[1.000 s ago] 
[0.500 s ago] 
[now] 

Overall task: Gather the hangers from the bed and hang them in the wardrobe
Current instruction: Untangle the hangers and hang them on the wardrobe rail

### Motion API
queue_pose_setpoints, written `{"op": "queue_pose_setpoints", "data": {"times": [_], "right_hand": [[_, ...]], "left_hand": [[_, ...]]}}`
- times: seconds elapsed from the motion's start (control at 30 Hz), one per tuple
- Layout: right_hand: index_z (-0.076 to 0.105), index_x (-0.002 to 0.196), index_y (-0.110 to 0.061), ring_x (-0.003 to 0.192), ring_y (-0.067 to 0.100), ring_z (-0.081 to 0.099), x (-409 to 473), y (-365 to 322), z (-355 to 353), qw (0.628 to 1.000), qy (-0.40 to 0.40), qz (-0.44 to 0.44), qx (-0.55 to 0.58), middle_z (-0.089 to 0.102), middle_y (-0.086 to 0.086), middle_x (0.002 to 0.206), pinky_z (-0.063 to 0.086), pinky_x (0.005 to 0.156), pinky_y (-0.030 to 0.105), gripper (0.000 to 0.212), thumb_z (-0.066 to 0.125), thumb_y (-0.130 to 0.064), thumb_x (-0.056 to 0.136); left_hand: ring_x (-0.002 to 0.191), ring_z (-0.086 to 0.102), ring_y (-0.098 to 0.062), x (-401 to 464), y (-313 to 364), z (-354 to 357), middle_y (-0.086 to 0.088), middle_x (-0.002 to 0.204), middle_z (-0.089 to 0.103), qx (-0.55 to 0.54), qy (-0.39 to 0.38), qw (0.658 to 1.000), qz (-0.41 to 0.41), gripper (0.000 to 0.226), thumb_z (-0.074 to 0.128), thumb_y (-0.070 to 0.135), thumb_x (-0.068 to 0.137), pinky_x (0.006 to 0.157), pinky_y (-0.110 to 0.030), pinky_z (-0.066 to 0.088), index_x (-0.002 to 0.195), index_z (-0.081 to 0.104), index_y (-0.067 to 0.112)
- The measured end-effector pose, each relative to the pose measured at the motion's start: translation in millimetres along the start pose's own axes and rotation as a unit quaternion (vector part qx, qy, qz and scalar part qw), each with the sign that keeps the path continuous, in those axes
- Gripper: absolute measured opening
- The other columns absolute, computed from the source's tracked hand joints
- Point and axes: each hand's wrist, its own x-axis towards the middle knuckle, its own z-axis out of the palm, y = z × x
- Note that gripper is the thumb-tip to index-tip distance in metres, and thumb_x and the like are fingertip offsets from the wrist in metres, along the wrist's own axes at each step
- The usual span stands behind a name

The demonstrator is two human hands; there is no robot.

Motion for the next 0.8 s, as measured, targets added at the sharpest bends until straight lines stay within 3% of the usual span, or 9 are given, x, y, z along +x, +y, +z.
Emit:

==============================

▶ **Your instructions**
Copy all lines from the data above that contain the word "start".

▶ **Reply**
- times: seconds elapsed from the motion's start (control at 30 Hz), one per tuple
- The measured end-effector pose, each relative to the pose measured at the motion's start: translation in millimetres along the start pose's own axes and rotation as a unit quaternion (vector part qx, qy, qz and scalar part qw), each with the sign that keeps the path continuous, in those axes

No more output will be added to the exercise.